Contribution of understorey vegetation to evapotranspiration partitioning in apple orchards under Mediterranean climatic conditions in South Africa

• Published in: Agricultural water management Vol. 245; p. 106627
• Main Authors: Ntshidi, Z., Dzikiti, S., Mazvimavi, D., Mobe, N.T.
• Format: Journal Article
• Language: English
• Published: Elsevier B.V 28.02.2021
• Subjects: apples; canopy; Canopy cover; cultivars; eddy covariance; evaporation; evapotranspiration; heat; Irrigation; Malus domestica; microclimate; orchards; Sap flow; soil; Soil evaporation; South Africa; surface area; transpiration; Transpiration model; understory; vegetation; water management; South Africa; Irrigation; Soil evaporation; Sap flow; Canopy cover; Transpiration model
• ISSN: 0378-3774; 1873-2283
• DOI: 10.1016/j.agwat.2020.106627

Orchard evapotranspiration (ET) is a complex flux which has been the subject of many studies.

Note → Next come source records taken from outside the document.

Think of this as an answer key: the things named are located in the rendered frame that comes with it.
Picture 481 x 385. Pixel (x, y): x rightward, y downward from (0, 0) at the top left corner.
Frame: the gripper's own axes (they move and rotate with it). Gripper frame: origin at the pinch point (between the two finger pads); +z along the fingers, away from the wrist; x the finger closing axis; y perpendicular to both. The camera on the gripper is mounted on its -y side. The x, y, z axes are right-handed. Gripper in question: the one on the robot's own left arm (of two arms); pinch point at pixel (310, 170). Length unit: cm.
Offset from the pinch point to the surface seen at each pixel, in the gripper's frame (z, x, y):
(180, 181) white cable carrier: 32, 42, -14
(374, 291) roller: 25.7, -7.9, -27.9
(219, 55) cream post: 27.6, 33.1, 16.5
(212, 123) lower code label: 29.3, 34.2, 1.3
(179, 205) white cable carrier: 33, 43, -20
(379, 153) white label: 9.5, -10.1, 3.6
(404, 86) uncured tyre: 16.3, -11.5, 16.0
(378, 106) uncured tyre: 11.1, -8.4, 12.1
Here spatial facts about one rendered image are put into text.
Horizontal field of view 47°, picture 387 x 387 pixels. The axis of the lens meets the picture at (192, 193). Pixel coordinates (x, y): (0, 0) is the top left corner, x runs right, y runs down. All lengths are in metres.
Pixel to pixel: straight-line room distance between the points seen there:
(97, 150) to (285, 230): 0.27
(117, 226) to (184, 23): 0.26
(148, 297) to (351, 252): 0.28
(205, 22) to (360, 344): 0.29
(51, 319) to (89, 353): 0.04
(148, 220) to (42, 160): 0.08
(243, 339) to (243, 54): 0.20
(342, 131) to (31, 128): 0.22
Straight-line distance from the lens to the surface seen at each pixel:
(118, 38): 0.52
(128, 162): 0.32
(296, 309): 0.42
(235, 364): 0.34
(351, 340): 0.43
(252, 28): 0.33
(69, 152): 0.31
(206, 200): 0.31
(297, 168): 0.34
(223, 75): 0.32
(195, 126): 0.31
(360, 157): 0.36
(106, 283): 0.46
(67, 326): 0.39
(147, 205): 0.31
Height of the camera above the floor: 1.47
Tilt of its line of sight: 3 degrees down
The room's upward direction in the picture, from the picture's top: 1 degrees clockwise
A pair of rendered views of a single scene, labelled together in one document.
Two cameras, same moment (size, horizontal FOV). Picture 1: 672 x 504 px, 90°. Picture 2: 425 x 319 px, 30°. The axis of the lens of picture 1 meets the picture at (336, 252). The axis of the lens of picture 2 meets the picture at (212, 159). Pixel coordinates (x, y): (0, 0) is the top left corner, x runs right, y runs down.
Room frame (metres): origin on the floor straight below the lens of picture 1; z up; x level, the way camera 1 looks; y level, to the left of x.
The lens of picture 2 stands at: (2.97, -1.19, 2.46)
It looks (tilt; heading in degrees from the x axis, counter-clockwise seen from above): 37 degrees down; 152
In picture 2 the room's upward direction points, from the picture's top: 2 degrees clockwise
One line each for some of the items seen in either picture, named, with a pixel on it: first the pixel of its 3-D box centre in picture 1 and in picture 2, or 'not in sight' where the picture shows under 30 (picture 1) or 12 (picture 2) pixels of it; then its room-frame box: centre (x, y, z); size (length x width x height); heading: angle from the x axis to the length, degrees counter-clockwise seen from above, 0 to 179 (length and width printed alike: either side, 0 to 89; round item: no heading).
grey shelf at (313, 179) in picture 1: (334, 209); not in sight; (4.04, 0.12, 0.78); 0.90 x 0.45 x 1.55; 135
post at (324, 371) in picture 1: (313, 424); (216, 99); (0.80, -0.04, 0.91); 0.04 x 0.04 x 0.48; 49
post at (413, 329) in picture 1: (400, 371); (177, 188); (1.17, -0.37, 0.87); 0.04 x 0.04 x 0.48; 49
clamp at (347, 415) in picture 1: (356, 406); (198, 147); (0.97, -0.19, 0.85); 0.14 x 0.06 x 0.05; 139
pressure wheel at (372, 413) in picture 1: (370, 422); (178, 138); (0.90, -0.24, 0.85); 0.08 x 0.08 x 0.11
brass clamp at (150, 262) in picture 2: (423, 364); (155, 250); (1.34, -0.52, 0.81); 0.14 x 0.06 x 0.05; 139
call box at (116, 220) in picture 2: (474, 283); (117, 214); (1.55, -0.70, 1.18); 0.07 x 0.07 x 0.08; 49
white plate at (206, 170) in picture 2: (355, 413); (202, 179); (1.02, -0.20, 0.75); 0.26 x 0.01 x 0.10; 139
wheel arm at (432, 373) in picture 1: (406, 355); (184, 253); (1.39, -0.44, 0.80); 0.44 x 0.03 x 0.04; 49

It often includes transpiration from the trees, cover crops and weeds, evaporation from the soil, mulches and other orchard artefacts. In this study we investigated the contribution of the orchard floor evaporative fluxes to whole orchard ET focusing on the transpiration dynamics of understorey vegetation which is currently not well known. Data on the partitioning of ET into its constituent components were collected in apple (Malus Domestica Bork) orchards with varying fractional canopy cover. The study orchards were in the prime apple growing regions in South Africa. The orchards were planted to the Golden Delicious/Reinders and the red cultivars (i.e. Cripps’ Pink/ Royal Gala/Fuji). Tree transpiration was quantified using the heat ratio method and the thermal dissipation sap flow techniques. Understorey transpiration was measured at selected intervals using micro stem heat balance sap flow gauges calibrated against infrared gas analyser readings. Orchard ET was measured using an open path eddy covariance system while the microclimate, radiation interception, and soil evaporation were also monitored. Orchard floor evaporative fluxes accounted for as much as 80% of the measured ET in young orchards with dense understorey vegetation that covered most of the orchard floor. In these orchards the understorey transpiration was of the same order of magnitude as the bare moist soil evaporation suggesting that water use by the understorey vegetation was substantial. However, in mature orchards with a high canopy cover (>55% fractional cover), orchard floor water losses were less than 30% of the measured ET. Understorey transpiration rates were much lower, contributing less than 10% of the whole orchard ET. Significant volumes of water can be saved, especially in young orchards, by keeping the orchard floor vegetation short, reducing the area occupied by understorey vegetation, and by reducing the wetted ground surface area. •Micro stem heat balance sap flow gauges can accurately measure grass sap flow.•Understorey vegetation had the greatest impact on water use in young orchards.•Understorey transpiration (Tc) can be predicted with the Priestley and Taylor model.•Tree canopy cover had a greater impact on Tc than the understorey leaf area index.